>>>
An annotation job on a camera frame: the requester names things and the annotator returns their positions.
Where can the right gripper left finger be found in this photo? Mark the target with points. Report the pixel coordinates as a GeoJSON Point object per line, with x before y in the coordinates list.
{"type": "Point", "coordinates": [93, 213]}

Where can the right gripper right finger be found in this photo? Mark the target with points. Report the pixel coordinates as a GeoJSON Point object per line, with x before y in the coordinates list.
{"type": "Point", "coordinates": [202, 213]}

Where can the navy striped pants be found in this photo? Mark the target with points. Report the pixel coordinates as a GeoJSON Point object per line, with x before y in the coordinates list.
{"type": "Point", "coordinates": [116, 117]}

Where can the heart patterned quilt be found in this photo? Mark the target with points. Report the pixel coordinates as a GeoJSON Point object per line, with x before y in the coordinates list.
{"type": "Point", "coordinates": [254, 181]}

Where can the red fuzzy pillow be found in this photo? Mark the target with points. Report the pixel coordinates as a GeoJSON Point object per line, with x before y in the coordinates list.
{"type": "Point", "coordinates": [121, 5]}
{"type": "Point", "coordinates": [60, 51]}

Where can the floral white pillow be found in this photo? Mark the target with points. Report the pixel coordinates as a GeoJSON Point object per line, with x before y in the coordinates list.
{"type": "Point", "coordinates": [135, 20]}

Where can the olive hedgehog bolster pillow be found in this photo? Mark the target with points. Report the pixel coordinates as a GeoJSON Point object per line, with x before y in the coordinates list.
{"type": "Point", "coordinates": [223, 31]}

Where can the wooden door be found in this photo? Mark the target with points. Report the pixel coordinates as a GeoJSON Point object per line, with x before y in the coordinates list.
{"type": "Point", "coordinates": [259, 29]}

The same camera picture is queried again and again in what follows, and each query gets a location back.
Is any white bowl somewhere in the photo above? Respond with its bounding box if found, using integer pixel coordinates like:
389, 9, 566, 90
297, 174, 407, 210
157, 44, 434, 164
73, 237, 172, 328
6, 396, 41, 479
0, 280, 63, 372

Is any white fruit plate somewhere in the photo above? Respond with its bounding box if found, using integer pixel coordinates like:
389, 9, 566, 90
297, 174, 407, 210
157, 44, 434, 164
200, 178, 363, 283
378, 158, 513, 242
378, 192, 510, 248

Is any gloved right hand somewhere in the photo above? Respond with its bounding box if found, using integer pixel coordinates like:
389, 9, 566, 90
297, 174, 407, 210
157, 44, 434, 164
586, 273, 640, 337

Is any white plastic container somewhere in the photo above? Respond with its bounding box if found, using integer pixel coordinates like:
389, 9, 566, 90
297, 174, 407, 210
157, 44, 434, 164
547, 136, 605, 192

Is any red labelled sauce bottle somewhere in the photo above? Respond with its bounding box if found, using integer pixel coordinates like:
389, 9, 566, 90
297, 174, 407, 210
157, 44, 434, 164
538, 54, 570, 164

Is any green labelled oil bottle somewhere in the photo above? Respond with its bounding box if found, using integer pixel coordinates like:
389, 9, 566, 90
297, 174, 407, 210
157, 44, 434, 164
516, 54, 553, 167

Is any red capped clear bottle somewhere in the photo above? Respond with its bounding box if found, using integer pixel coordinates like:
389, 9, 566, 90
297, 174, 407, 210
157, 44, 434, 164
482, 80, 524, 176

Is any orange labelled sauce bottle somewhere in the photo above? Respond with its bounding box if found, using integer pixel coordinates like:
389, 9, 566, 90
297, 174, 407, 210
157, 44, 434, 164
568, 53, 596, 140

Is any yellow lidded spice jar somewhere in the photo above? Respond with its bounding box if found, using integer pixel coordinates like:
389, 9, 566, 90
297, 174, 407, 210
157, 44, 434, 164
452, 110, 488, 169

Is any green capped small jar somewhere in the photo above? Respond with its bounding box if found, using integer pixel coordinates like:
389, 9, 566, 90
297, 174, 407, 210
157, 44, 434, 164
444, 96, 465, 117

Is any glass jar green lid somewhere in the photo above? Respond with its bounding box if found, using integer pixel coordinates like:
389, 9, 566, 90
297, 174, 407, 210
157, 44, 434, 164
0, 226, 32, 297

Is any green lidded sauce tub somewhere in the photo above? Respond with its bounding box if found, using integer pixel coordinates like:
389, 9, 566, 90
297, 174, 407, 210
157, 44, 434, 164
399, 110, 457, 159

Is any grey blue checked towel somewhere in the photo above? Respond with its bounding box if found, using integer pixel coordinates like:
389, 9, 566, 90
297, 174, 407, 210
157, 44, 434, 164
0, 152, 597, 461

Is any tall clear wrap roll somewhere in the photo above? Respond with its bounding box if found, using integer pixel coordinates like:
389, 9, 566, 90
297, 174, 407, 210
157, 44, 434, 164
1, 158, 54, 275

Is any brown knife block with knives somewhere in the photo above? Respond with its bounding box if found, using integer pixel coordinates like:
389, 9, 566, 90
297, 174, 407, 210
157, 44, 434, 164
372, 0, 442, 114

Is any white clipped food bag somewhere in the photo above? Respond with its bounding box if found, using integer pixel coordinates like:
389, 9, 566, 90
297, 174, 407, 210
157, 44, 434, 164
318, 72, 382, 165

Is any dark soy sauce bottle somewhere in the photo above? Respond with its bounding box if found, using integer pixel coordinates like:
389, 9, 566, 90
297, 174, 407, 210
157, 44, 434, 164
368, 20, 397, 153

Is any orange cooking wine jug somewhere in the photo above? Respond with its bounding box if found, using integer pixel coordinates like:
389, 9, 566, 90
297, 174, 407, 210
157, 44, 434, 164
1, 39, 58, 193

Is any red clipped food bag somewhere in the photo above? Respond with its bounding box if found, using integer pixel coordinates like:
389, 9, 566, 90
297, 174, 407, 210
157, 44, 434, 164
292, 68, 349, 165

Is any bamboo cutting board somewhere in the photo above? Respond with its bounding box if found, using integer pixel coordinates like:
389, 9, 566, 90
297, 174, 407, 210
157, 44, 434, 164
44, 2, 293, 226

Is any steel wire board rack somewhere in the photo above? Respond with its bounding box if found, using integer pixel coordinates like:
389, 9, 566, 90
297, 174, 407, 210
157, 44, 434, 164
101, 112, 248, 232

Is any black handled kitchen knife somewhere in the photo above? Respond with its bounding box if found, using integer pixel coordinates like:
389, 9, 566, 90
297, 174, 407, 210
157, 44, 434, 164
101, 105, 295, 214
<<<
-- YOUR INSTRUCTIONS --
If a line contains the word "clear", it counts; say how many such lines the records hold, and give only that number.

-- TASK OUTPUT --
2